_WHAT THE TASK REQUIRES_
Where the material below has a line containing "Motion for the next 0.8", start repeating exactly, and keep going through the line containing "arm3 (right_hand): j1", with no other lines.

◇ ◇ ◇ ◇ ◇

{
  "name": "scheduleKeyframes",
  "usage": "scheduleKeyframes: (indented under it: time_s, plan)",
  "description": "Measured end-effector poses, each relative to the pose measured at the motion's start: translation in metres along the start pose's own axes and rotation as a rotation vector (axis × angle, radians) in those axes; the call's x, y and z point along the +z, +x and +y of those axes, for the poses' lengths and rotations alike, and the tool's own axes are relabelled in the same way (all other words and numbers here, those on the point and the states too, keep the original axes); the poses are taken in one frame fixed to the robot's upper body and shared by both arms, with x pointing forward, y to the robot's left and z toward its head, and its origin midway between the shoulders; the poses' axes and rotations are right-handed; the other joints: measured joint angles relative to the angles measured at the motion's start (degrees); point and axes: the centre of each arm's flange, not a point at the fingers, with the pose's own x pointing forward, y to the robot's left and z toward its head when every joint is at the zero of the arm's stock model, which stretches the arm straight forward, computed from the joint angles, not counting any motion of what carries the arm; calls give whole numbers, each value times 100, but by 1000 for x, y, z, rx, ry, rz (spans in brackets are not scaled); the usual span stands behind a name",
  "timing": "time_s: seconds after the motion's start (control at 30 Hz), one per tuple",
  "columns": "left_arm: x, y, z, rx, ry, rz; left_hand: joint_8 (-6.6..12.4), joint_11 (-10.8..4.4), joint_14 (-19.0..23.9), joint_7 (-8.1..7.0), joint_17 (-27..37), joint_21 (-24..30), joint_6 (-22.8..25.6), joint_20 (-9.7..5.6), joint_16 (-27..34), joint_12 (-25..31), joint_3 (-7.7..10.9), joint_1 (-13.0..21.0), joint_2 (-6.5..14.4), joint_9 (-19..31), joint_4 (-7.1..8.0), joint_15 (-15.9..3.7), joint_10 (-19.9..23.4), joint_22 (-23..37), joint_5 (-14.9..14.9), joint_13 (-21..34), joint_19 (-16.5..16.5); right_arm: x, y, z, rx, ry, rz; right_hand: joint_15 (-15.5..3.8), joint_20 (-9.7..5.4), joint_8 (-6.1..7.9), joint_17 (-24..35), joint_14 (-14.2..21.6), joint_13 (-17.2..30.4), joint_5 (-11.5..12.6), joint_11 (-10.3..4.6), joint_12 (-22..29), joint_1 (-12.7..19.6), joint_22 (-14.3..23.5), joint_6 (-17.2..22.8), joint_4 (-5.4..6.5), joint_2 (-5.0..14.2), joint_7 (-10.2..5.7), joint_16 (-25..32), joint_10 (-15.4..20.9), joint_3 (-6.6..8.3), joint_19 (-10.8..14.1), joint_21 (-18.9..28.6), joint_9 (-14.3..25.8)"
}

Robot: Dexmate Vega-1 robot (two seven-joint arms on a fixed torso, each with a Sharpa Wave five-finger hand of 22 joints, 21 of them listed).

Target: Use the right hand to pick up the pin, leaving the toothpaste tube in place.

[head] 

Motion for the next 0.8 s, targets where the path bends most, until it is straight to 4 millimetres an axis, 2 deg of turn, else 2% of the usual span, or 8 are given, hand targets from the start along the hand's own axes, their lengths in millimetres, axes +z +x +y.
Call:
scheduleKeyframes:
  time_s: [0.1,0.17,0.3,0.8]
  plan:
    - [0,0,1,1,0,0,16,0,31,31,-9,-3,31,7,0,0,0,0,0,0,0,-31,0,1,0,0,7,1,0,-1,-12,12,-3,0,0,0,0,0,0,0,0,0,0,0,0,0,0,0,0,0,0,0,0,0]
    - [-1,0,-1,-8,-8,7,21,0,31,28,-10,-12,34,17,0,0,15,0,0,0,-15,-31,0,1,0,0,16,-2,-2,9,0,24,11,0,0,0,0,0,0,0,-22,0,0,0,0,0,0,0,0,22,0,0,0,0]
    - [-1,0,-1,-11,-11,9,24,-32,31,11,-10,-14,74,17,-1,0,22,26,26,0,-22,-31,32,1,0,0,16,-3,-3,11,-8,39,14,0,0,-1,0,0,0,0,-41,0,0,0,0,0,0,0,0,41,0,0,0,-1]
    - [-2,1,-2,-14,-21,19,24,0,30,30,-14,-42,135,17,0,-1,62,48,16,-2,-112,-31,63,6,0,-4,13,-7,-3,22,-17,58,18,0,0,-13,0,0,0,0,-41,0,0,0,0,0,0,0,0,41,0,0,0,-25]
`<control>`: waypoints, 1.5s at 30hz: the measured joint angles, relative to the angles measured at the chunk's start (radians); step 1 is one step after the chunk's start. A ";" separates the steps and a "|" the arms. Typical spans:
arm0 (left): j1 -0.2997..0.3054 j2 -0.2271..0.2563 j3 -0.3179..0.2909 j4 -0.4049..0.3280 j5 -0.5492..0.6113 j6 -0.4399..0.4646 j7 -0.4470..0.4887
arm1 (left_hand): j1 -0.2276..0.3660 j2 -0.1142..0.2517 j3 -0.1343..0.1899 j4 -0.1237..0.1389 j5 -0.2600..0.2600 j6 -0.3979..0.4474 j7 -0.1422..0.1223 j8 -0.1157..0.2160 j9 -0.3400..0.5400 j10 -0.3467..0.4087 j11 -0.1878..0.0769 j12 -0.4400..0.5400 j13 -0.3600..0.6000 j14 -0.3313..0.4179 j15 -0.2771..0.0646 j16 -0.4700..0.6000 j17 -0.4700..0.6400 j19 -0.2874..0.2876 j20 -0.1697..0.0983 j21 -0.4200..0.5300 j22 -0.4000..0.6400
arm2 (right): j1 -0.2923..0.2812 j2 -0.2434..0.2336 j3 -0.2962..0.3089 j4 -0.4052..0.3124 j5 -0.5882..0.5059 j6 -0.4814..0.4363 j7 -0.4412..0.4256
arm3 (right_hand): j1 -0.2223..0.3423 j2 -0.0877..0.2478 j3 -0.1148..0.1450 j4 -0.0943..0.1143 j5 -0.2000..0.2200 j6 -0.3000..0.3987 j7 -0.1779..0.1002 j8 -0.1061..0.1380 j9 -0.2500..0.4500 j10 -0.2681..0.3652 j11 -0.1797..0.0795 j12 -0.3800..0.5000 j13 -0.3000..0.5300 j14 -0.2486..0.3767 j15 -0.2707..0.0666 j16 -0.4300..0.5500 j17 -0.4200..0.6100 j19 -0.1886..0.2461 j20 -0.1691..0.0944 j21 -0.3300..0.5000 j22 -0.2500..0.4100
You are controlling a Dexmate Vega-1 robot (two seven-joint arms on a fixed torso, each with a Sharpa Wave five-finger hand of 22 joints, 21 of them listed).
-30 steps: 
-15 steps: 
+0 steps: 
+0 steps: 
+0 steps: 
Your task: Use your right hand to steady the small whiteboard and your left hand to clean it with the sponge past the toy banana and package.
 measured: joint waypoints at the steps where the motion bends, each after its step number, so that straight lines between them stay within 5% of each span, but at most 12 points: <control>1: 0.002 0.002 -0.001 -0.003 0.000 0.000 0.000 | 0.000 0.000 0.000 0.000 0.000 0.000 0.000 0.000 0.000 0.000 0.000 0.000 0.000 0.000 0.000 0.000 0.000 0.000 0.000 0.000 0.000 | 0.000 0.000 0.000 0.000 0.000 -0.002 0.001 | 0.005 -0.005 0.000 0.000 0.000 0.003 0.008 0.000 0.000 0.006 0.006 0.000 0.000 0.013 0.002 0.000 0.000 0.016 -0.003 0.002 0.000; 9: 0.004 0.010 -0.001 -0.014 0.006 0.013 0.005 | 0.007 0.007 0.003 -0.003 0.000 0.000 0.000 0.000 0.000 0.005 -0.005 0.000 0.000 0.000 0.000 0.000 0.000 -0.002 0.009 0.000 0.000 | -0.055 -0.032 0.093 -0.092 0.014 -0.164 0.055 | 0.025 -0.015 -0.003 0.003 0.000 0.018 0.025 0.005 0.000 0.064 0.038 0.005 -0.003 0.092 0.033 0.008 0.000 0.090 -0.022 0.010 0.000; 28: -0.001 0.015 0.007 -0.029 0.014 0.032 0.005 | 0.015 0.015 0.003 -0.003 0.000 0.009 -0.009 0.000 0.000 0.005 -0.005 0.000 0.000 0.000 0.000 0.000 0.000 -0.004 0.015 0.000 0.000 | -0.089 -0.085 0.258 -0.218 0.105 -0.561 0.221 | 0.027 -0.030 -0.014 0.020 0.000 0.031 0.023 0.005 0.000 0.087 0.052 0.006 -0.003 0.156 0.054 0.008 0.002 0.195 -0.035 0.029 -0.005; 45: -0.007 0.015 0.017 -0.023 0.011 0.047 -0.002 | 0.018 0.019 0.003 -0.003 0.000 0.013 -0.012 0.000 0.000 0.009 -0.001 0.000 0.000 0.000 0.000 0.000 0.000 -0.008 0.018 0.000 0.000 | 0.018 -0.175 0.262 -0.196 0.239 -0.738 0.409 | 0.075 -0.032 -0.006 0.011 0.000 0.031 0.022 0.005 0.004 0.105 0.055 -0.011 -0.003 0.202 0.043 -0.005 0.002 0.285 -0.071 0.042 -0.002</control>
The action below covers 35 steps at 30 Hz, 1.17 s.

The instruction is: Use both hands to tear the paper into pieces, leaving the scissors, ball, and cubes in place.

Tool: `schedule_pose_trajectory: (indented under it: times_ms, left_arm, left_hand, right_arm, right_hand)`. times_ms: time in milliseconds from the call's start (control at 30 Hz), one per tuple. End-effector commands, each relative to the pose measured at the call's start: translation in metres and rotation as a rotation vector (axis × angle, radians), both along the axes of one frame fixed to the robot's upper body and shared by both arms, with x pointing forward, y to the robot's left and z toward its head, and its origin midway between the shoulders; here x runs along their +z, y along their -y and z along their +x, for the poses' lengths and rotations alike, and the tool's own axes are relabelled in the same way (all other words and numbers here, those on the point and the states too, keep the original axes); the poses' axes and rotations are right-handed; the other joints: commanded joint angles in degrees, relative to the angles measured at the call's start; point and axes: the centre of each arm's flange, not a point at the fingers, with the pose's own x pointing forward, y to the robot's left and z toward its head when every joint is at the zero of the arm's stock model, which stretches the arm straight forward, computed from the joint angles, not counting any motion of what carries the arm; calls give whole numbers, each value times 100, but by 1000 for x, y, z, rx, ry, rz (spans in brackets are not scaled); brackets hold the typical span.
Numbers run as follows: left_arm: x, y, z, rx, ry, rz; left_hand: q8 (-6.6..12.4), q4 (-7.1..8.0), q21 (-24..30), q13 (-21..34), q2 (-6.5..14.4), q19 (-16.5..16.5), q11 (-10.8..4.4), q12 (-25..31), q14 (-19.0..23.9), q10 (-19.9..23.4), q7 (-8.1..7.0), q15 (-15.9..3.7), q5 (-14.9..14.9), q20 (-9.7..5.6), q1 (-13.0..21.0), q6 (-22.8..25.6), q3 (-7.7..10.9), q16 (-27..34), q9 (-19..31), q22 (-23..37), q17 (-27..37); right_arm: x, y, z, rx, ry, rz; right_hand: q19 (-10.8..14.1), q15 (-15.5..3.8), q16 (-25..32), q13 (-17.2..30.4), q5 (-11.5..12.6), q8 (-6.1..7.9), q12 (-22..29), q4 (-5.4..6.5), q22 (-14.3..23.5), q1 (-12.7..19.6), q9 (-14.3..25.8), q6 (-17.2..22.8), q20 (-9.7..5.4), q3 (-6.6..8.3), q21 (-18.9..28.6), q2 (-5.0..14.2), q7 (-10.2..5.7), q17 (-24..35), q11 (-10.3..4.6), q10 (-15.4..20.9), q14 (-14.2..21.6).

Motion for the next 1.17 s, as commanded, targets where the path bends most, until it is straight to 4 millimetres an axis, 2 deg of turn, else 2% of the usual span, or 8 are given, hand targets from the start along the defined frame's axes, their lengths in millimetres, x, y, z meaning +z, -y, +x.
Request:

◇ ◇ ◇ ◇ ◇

_RESULT FOR THIS EXERCISE_
Motion for the next 0.8 s, targets where the path bends most, until it is straight to 4 millimetres an axis, 2 deg of turn, else 2% of the usual span, or 8 are given, hand targets from the start along the hand's own axes, their lengths in millimetres, axes +z +x +y.
Call:
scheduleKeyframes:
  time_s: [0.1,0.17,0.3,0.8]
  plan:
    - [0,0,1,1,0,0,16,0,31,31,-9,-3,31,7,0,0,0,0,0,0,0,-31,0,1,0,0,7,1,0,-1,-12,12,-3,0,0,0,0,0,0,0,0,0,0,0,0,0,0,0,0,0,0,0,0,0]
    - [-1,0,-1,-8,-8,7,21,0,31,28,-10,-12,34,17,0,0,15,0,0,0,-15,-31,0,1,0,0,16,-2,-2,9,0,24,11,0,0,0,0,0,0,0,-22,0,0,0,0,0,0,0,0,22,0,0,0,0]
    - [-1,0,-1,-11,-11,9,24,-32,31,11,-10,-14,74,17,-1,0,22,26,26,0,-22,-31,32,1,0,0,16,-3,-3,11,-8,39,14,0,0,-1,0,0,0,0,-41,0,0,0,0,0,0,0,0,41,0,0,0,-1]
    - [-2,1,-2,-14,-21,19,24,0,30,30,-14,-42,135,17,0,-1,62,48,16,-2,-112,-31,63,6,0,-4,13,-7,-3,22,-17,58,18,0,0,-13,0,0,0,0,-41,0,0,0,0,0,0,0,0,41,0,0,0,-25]
`<control>`: waypoints, 1.5s at 30hz: the measured joint angles, relative to the angles measured at the chunk's start (radians); step 1 is one step after the chunk's start. A ";" separates the steps and a "|" the arms. Typical spans:
arm0 (left): j1 -0.2997..0.3054 j2 -0.2271..0.2563 j3 -0.3179..0.2909 j4 -0.4049..0.3280 j5 -0.5492..0.6113 j6 -0.4399..0.4646 j7 -0.4470..0.4887
arm1 (left_hand): j1 -0.2276..0.3660 j2 -0.1142..0.2517 j3 -0.1343..0.1899 j4 -0.1237..0.1389 j5 -0.2600..0.2600 j6 -0.3979..0.4474 j7 -0.1422..0.1223 j8 -0.1157..0.2160 j9 -0.3400..0.5400 j10 -0.3467..0.4087 j11 -0.1878..0.0769 j12 -0.4400..0.5400 j13 -0.3600..0.6000 j14 -0.3313..0.4179 j15 -0.2771..0.0646 j16 -0.4700..0.6000 j17 -0.4700..0.6400 j19 -0.2874..0.2876 j20 -0.1697..0.0983 j21 -0.4200..0.5300 j22 -0.4000..0.6400
arm2 (right): j1 -0.2923..0.2812 j2 -0.2434..0.2336 j3 -0.2962..0.3089 j4 -0.4052..0.3124 j5 -0.5882..0.5059 j6 -0.4814..0.4363 j7 -0.4412..0.4256
arm3 (right_hand): j1 -0.2223..0.3423 j2 -0.0877..0.2478 j3 -0.1148..0.1450 j4 -0.0943..0.1143 j5 -0.2000..0.2200 j6 -0.3000..0.3987 j7 -0.1779..0.1002 j8 -0.1061..0.1380 j9 -0.2500..0.4500 j10 -0.2681..0.3652 j11 -0.1797..0.0795 j12 -0.3800..0.5000 j13 -0.3000..0.5300 j14 -0.2486..0.3767 j15 -0.2707..0.0666 j16 -0.4300..0.5500 j17 -0.4200..0.6100 j19 -0.1886..0.2461 j20 -0.1691..0.0944 j21 -0.3300..0.5000 j22 -0.2500..0.4100

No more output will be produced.